Exercise goal - Please copy the data exactly as it stands, minus the images.

#####

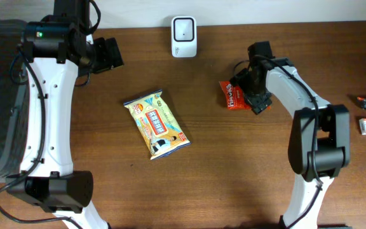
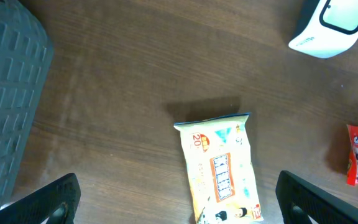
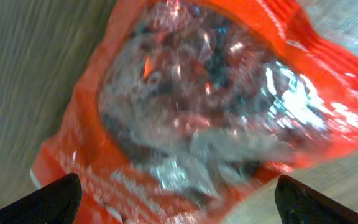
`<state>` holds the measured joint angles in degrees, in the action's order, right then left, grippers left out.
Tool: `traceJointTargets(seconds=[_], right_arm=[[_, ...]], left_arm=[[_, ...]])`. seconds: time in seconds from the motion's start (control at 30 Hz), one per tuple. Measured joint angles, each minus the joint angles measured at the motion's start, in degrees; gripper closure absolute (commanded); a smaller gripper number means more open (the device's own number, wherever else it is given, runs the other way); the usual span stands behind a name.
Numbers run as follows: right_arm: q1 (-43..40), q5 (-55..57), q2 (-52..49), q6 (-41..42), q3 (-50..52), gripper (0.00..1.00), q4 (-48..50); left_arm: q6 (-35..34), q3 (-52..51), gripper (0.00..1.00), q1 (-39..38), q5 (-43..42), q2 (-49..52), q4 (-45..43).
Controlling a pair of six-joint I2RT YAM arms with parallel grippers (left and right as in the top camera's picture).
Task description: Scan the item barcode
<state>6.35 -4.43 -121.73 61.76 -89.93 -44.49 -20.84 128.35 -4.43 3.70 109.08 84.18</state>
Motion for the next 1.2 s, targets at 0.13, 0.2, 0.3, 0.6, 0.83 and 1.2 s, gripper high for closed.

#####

Solution to the exercise -
`<state>` holds the measured joint angles in degrees, in the action's order, right then left, grippers left out.
Tool: `traceJointTargets(seconds=[_], right_arm=[[_, ...]], left_arm=[[_, ...]])`. seconds: time in seconds from the motion's start (control at 30 Hz), one per tuple. Measured joint angles, each minus the joint angles measured at the motion's start, in degrees; gripper closure absolute (commanded); a smaller gripper number means more open (the device's own number, wherever else it is given, runs the other way); the usual span stands behind a name.
Numbers run as follows: right_arm: q1 (-43..40), q5 (-55..57), q2 (-52..49), q6 (-41..42), q3 (-50..52), gripper (0.00..1.00), q4 (-48..50); left_arm: q6 (-35..34), q3 (-52..51), gripper (0.00..1.00), q1 (-39..38), q5 (-43..42), q2 (-49..52), q4 (-45..43).
Controlling a pair of six-joint I2RT YAM arms with parallel grippers (left and right as in the top camera's picture).
Task description: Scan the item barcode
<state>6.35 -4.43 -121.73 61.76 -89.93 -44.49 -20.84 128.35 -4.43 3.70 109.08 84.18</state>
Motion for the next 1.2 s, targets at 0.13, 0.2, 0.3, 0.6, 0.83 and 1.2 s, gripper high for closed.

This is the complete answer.